Perceptual music shaping
Method where sounds outside the normal range of hearing of humans, for example, are eliminated from the music file during compression.
Bit rate
Number of bits per second that can be transmitted over a network. It is a measure of the data transfer rate over a digital telecoms network.
Run length encoding (RLE)
A lossless file compression technique used to reduce text and photo files in particular.
Mistake
Confusing one's complement with two's complement.
Correction
Remember that two's complement involves inverting all bits THEN adding 1 to the right-most bit.
Mistake
Misunderstanding that BCD encodes each denary digit separately.
Correction
BCD represents each denary digit (0-9) with its own 4-bit binary code, rather than converting the entire denary number to a single binary value.
Mistake
Believing that ASCII can represent all global characters.
Correction
ASCII is limited to 128 (or 256 for extended ASCII) characters, primarily English-based.
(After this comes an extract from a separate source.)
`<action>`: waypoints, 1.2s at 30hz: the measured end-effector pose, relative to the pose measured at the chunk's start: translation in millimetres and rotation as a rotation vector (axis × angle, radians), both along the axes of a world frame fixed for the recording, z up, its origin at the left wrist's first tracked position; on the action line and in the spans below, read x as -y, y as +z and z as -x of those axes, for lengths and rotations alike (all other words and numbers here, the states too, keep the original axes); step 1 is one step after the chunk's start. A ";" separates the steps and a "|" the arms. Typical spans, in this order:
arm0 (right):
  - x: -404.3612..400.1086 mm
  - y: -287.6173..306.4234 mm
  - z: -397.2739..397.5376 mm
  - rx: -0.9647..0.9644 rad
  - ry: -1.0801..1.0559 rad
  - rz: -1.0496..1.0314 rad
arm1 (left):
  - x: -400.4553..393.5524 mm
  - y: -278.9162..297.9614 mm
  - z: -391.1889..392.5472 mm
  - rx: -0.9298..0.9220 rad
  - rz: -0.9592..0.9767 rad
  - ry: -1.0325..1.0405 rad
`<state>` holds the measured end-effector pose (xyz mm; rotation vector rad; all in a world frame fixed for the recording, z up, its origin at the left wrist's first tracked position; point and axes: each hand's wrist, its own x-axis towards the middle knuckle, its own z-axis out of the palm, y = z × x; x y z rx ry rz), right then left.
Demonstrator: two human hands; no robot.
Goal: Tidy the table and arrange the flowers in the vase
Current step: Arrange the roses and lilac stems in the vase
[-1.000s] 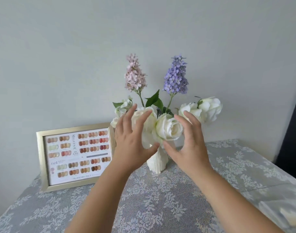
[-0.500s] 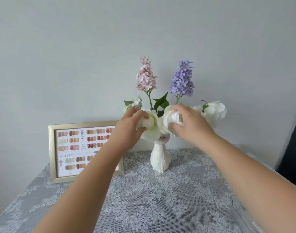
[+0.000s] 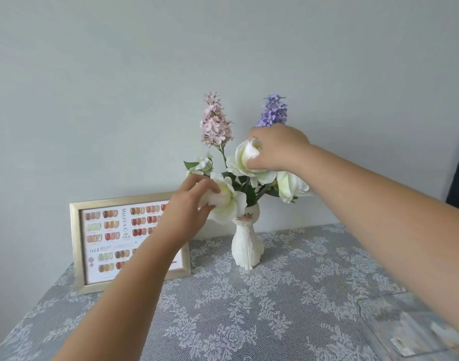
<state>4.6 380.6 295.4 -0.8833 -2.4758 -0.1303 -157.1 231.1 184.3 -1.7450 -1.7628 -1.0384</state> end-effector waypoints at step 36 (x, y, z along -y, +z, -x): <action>-28.2 7.6 73.4 0.423 0.169 0.352 | -10.4 3.6 -21.2 -0.042 0.017 -0.058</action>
Unicode is necessary for representing characters from all global languages.
Mistake
Confusing image resolution with screen resolution.
Correction
Image resolution refers to the total number of pixels within an image file, while screen resolution refers to the fixed number of pixels a display device can show.
Mistake
Assuming bit-map images can be scaled indefinitely without quality loss.
Correction
Bit-map images are pixel-based and will lose sharpness, becoming pixelated, when enlarged because the number of pixels remains fixed.
Mistake
Mixing up sampling rate and sampling resolution for sound files.
Correction
Sampling rate is how often samples of the sound wave are taken per second, while sampling resolution (bit depth) is the precision with which the amplitude of each sample is measured.